Frau Annette Bollmohr

12.10.2017, 13:59 Uhr

"Der Wettlauf um die Erschließung des hohen Nordens hat längst begonnen und heizt die Rivalität zwischen den USA und Russland weiter an."

Nicht nur die. Und den Schaden daraus haben letztlich alle gleichermaßen. Wir leben nämlich alle in der Atmosphäre desselben Planeten. Und wenn der in einigen Regionen unbewohnbar wird, bleibt den dort lebenden Menschen gar nichts anderes übrig, als in andere umzusiedeln.

Wäre also gut, wenn man folgende Anregung aufgreifen würde:

"„In Zeiten eines tiefen Zerwürfnisses zwischen Ost und West ist die Arktis neben der Raumfahrt eines der wenigen Themengebiete, in dem Ost und West gemeinsame Interessen haben und miteinander zusammenarbeiten können“, sagt Wolfgang Ischinger, Vorsitzender der Münchener Sicherheitskonferenz (MSC) (...). Dass es anders zu kommen droht, weiß er natürlich."

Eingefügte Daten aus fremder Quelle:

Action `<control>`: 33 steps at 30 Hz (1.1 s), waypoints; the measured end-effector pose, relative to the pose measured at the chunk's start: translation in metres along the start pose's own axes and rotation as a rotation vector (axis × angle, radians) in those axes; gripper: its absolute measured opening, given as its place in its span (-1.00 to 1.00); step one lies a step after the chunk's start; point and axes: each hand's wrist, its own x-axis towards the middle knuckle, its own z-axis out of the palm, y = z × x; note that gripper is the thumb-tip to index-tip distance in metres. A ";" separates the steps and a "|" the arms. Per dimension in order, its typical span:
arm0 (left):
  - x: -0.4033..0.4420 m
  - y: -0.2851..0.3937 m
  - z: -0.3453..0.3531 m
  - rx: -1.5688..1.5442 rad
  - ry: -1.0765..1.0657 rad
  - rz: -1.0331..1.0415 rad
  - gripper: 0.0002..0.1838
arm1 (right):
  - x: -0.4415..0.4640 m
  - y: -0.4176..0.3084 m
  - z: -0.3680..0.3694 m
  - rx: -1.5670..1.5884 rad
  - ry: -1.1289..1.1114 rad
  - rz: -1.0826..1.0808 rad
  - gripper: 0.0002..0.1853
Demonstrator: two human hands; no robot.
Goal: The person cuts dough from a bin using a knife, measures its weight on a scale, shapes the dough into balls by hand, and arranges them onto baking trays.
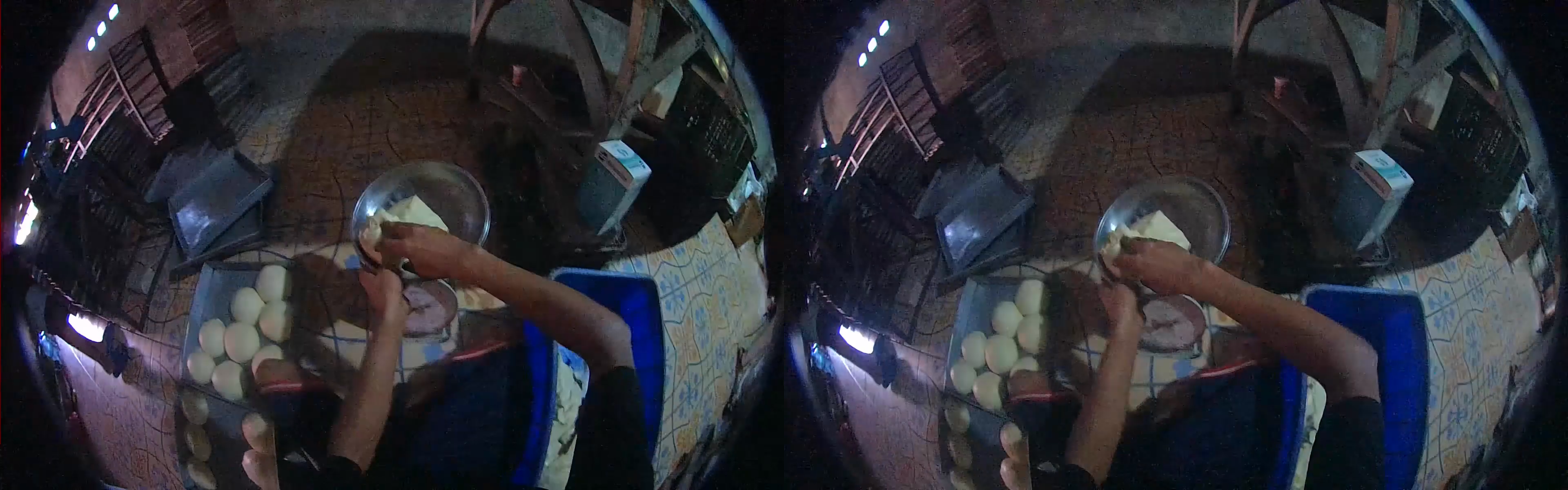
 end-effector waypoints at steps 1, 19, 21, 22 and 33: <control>0.014 -0.014 -0.008 0.137 0.101 0.053 -0.55 | 0.012 0.001 0.004 -0.109 -0.067 0.052 -0.53; 0.032 0.009 0.006 0.716 0.301 -0.095 -0.65 | 0.013 0.029 -0.068 1.608 0.916 0.533 -0.50; 0.013 0.015 0.006 0.071 0.040 0.202 -0.50 | 0.012 0.018 -0.071 1.636 0.932 0.476 -0.48; 0.027 -0.011 0.000 0.068 0.042 0.204 -0.50 | 0.012 0.015 -0.074 1.676 0.965 0.416 -0.47; 0.054 -0.038 -0.017 -0.108 0.164 0.005 -0.63 | 0.002 0.065 -0.034 1.791 1.140 0.218 -0.45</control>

@Herr Toni Ebert, 12.10.2017, 12:29 Uhr

"Betrifft es uns??
Können wir (das Volk) etwas daran ändern?"

Zweimal klares Ja.

Herr Holger Narrog

12.10.2017, 14:01 Uhr

Der Artikel ist Geopolitik mit einem Schuss Ökoreligion gemischt. Schön wären im Artikel Details über die Rohstoffprojekte, oder der Stand der aktuellen Diskussion der Arktisstaaten gewesen.

Der Satz: "Bleibt es dabei, könnte Grönland komplett eisfrei werden und den Meeresspiegel kräftig steigen lassen. Eine Bedrohung für Küstenregionen in Russland und den USA. "

Sachlich gesehen ist die Eisschicht Grönlands bis zu 2000m dick. Wenn sich das Klima aus irgendwelchen Gründen erwärmen würde, würde es viele Jahrhunderte dauern bis das Eis Grönlands abgeschmolzen ist.

Der Klimawandelnobelpreisträger Al Gore hatte 2009 vorhergesagt, dass die Arktis 2013 komplett eisfrei sei... Sachlich gesehen hat sich die "Globaltemperatur" seit der Kleinen Eiszeit (bis 1850) um 0,5 - 0,8 +-0,5°C erwärmt. Dadurch hat sich das arktische Eis etwas zurückgezogen. Eine eisfreie Arktis bedürfte einer wesentlich stärkeren Erwärmung.